Items from a dataset:
== == ==

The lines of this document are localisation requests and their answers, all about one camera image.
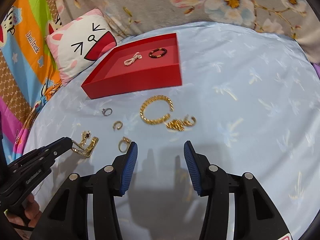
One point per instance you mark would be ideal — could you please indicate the gold bangle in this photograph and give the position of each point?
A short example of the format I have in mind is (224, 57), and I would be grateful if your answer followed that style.
(156, 110)

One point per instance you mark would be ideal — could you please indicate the small gold hoop earring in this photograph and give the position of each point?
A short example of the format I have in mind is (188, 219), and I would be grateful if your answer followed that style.
(117, 125)

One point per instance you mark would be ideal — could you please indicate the colourful cartoon blanket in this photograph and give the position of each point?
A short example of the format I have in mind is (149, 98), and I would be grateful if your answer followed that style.
(29, 75)

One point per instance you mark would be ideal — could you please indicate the purple object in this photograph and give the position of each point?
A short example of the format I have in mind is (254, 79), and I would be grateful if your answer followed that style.
(317, 69)

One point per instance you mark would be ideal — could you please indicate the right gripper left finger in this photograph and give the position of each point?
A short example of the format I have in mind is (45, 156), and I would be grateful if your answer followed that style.
(65, 217)

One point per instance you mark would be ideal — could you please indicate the red jewelry tray box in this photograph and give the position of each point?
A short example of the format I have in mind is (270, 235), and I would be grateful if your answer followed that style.
(145, 64)

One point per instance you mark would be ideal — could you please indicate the gold chain necklace black pendant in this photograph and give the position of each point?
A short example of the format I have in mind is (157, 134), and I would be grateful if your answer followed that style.
(85, 135)

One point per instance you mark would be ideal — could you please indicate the grey floral blanket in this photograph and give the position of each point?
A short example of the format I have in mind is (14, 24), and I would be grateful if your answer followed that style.
(293, 18)

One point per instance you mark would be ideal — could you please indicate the person's left hand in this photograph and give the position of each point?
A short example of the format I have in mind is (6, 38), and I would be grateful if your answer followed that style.
(30, 215)

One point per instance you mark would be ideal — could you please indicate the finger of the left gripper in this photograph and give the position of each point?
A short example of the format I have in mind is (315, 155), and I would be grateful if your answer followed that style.
(44, 153)

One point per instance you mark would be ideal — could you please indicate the gold wrist watch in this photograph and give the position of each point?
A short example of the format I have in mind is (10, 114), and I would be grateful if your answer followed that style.
(85, 150)

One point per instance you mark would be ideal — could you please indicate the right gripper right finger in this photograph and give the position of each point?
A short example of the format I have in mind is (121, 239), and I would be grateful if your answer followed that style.
(256, 216)

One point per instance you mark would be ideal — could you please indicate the pink white cat pillow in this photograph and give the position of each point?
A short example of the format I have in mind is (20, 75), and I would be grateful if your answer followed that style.
(80, 43)

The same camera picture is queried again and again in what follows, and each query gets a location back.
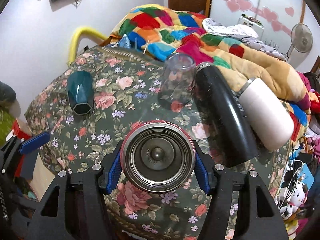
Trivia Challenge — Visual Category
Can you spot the red thermos bottle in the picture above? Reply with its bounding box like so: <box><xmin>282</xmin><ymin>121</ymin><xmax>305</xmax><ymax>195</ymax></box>
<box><xmin>120</xmin><ymin>120</ymin><xmax>196</xmax><ymax>193</ymax></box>

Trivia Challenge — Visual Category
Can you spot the teal faceted cup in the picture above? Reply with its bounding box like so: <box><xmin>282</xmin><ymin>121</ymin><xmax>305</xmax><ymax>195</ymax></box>
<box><xmin>67</xmin><ymin>71</ymin><xmax>94</xmax><ymax>115</ymax></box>

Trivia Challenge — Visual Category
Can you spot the clear plastic cup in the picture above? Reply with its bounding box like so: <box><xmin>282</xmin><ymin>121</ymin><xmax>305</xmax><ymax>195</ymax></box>
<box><xmin>159</xmin><ymin>53</ymin><xmax>196</xmax><ymax>105</ymax></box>

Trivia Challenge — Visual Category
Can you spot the black thermos bottle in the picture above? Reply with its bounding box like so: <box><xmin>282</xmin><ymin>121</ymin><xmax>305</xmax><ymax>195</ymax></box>
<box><xmin>195</xmin><ymin>62</ymin><xmax>260</xmax><ymax>167</ymax></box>

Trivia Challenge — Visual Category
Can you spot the floral bed sheet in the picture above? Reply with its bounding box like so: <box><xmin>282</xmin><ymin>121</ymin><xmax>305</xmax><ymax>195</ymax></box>
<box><xmin>24</xmin><ymin>45</ymin><xmax>288</xmax><ymax>240</ymax></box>

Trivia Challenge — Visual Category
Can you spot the white thermos bottle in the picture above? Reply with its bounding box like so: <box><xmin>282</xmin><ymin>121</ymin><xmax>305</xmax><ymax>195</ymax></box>
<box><xmin>237</xmin><ymin>77</ymin><xmax>294</xmax><ymax>151</ymax></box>

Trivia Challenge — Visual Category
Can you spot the cow plush toy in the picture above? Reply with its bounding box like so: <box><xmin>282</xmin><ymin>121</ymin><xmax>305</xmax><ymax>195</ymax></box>
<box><xmin>279</xmin><ymin>181</ymin><xmax>308</xmax><ymax>220</ymax></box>

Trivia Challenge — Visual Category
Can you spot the blue booklet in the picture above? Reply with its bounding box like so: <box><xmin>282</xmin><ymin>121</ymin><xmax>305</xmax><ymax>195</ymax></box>
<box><xmin>298</xmin><ymin>163</ymin><xmax>315</xmax><ymax>190</ymax></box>

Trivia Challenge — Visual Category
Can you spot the grey white crumpled sheet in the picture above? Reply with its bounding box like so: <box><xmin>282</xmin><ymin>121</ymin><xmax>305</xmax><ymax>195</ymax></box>
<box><xmin>202</xmin><ymin>18</ymin><xmax>287</xmax><ymax>62</ymax></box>

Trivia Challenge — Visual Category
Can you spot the colourful patchwork blanket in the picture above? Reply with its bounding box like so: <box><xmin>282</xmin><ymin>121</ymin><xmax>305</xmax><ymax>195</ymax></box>
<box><xmin>111</xmin><ymin>4</ymin><xmax>310</xmax><ymax>141</ymax></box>

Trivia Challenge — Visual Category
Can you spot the white small cabinet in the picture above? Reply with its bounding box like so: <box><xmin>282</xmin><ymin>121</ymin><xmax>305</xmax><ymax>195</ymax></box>
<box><xmin>238</xmin><ymin>14</ymin><xmax>264</xmax><ymax>38</ymax></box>

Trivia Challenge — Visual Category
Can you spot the white standing fan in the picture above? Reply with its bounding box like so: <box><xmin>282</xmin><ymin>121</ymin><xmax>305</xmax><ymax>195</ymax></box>
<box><xmin>286</xmin><ymin>23</ymin><xmax>313</xmax><ymax>58</ymax></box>

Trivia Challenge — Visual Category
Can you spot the sliding wardrobe with hearts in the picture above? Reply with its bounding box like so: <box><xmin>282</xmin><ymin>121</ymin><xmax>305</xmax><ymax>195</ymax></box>
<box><xmin>209</xmin><ymin>0</ymin><xmax>306</xmax><ymax>53</ymax></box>

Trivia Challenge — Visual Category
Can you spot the yellow pipe rail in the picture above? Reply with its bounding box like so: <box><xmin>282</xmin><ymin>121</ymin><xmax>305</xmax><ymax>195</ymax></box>
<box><xmin>67</xmin><ymin>26</ymin><xmax>108</xmax><ymax>66</ymax></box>

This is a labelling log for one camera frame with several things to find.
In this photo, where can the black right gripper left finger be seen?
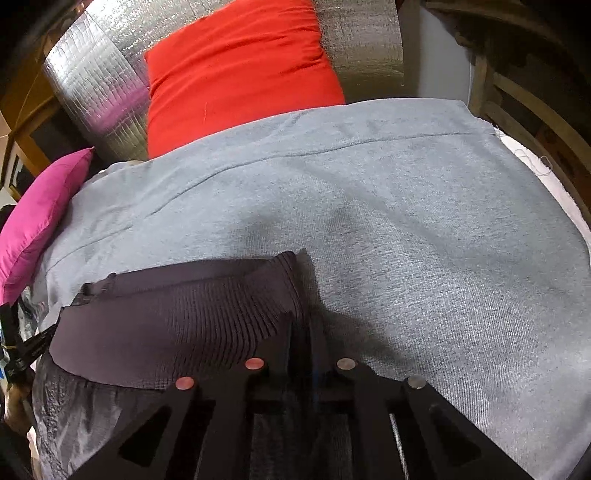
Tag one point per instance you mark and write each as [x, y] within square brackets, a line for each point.
[283, 368]

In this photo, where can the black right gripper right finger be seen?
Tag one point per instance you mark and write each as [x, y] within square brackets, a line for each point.
[328, 383]

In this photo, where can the black puffer jacket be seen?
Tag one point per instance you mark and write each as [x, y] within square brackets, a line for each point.
[127, 338]

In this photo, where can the left hand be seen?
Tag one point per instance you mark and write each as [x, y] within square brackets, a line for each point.
[15, 415]

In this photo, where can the magenta pillow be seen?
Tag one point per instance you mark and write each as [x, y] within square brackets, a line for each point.
[34, 219]

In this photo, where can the grey knit blanket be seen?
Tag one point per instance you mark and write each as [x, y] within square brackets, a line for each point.
[428, 247]

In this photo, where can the silver foil insulation sheet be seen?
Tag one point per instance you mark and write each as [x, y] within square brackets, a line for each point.
[99, 75]

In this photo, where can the red pillow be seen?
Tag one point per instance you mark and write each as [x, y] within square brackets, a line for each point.
[247, 61]

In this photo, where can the wooden shelf unit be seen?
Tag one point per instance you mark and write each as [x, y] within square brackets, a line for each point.
[532, 78]

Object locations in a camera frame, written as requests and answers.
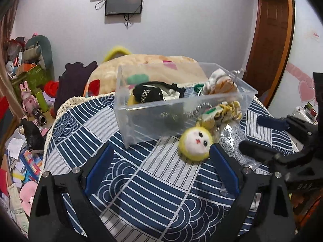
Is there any silver glitter plastic bag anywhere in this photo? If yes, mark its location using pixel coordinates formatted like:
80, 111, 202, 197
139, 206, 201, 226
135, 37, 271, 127
218, 122, 260, 170

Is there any floral patterned scrunchie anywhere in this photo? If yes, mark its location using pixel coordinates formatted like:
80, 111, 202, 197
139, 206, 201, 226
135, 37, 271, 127
196, 101, 242, 130

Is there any yellow round plush toy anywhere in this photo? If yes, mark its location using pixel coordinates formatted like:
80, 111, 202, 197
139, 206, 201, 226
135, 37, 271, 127
178, 126, 214, 162

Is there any white sock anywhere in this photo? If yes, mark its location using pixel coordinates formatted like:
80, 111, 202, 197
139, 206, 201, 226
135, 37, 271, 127
200, 68, 238, 95

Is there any green knitted glove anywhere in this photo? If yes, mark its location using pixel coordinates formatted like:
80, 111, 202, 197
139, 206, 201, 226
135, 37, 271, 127
194, 84, 204, 94

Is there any clear plastic storage box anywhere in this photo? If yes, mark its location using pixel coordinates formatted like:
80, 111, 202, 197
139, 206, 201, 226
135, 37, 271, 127
114, 63, 257, 147

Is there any black and white cloth bag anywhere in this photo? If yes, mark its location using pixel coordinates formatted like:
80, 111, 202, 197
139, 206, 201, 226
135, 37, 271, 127
132, 81, 186, 103

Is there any white wardrobe sliding door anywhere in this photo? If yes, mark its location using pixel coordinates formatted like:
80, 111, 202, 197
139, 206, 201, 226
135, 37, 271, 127
268, 0, 322, 117

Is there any blue patterned tablecloth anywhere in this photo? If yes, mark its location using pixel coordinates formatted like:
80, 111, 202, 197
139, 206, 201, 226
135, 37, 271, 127
43, 90, 298, 242

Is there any brown wooden door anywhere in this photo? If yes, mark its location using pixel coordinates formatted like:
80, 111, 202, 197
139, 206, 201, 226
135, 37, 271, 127
243, 0, 295, 107

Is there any pink rabbit figure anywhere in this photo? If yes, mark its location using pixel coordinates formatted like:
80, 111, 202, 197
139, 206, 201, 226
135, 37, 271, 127
19, 81, 39, 115

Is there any green bottle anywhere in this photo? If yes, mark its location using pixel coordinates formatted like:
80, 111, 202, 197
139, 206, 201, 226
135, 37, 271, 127
35, 88, 48, 113

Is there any red plush item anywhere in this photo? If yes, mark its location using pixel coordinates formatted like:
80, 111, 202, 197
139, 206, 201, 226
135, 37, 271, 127
43, 81, 59, 98

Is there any dark purple clothing pile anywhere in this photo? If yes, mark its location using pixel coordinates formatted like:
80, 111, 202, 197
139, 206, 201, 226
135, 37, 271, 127
53, 61, 98, 116

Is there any red box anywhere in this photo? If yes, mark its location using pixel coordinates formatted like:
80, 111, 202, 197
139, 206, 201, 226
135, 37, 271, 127
0, 96, 9, 121

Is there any green cardboard box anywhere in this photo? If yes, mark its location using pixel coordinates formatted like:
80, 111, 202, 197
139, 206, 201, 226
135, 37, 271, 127
11, 65, 54, 97

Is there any beige fleece blanket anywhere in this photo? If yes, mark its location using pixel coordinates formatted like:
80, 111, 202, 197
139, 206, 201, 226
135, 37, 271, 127
84, 54, 208, 97

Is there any grey green plush toy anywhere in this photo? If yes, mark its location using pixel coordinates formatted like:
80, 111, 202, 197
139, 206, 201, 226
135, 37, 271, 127
22, 35, 53, 72

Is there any striped red gold curtain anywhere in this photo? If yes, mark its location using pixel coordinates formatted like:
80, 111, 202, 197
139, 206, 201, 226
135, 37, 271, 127
0, 0, 23, 117

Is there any small black wall monitor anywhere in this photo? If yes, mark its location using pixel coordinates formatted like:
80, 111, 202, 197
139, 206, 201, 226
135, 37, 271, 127
105, 0, 143, 16

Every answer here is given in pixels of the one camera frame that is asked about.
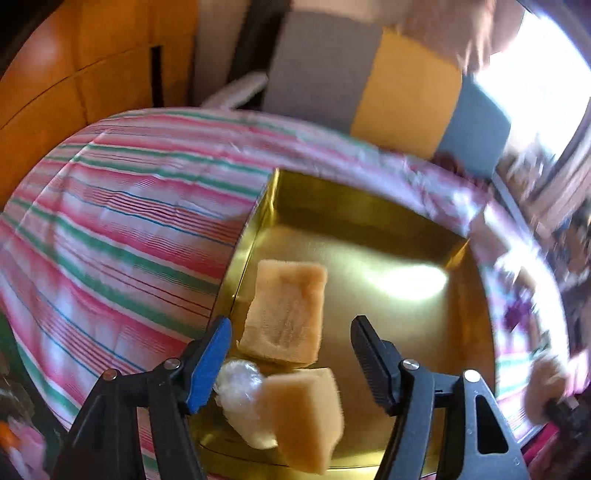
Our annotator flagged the striped bed sheet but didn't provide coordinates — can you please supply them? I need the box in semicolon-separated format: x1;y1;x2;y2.
1;108;568;479

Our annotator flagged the grey yellow blue headboard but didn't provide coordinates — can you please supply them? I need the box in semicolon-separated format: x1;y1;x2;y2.
262;11;511;178

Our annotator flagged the white plastic bag bundle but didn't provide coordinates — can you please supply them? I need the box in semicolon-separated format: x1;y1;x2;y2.
213;359;277;450

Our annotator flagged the gold metal tin box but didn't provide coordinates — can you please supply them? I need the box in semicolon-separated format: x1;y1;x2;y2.
212;170;496;479

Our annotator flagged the white bed rail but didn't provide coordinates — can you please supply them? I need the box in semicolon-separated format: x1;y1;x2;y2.
199;71;269;110

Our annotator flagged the wooden wardrobe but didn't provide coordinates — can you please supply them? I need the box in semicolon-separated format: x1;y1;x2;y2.
1;1;198;201

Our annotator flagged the yellow sponge block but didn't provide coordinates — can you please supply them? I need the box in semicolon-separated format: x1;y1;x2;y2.
238;259;328;367
263;368;345;475

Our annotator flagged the small yellow sponge piece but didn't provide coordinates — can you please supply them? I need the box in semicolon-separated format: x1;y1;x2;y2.
524;354;568;425

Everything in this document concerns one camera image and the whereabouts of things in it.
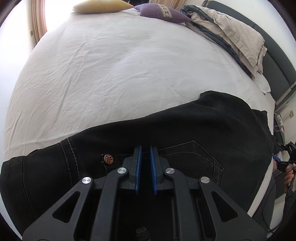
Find dark grey headboard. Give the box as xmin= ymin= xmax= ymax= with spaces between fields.
xmin=202 ymin=1 xmax=295 ymax=109

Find right beige curtain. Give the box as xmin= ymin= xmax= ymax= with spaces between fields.
xmin=149 ymin=0 xmax=186 ymax=9

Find yellow pillow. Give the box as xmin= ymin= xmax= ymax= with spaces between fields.
xmin=73 ymin=0 xmax=134 ymax=14

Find left beige curtain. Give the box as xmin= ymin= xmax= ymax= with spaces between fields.
xmin=31 ymin=0 xmax=47 ymax=44

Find white flat pillow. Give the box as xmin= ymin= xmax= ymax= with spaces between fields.
xmin=254 ymin=72 xmax=271 ymax=94

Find beige grey folded duvet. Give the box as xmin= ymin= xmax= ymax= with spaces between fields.
xmin=181 ymin=4 xmax=267 ymax=79

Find purple patterned pillow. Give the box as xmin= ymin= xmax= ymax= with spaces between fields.
xmin=134 ymin=4 xmax=192 ymax=24

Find white bed sheet mattress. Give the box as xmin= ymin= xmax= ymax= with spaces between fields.
xmin=4 ymin=9 xmax=274 ymax=160

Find black denim pants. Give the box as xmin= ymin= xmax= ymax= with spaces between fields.
xmin=1 ymin=91 xmax=273 ymax=240

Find beige curtain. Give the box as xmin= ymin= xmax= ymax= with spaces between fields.
xmin=31 ymin=0 xmax=47 ymax=44
xmin=149 ymin=0 xmax=186 ymax=9

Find right hand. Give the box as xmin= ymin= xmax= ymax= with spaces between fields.
xmin=284 ymin=164 xmax=295 ymax=189

== == ==

# PROBLEM
Lines in the records that hold the word "answers" are to be counted; give only the total.

# RESULT FOR THIS TASK
2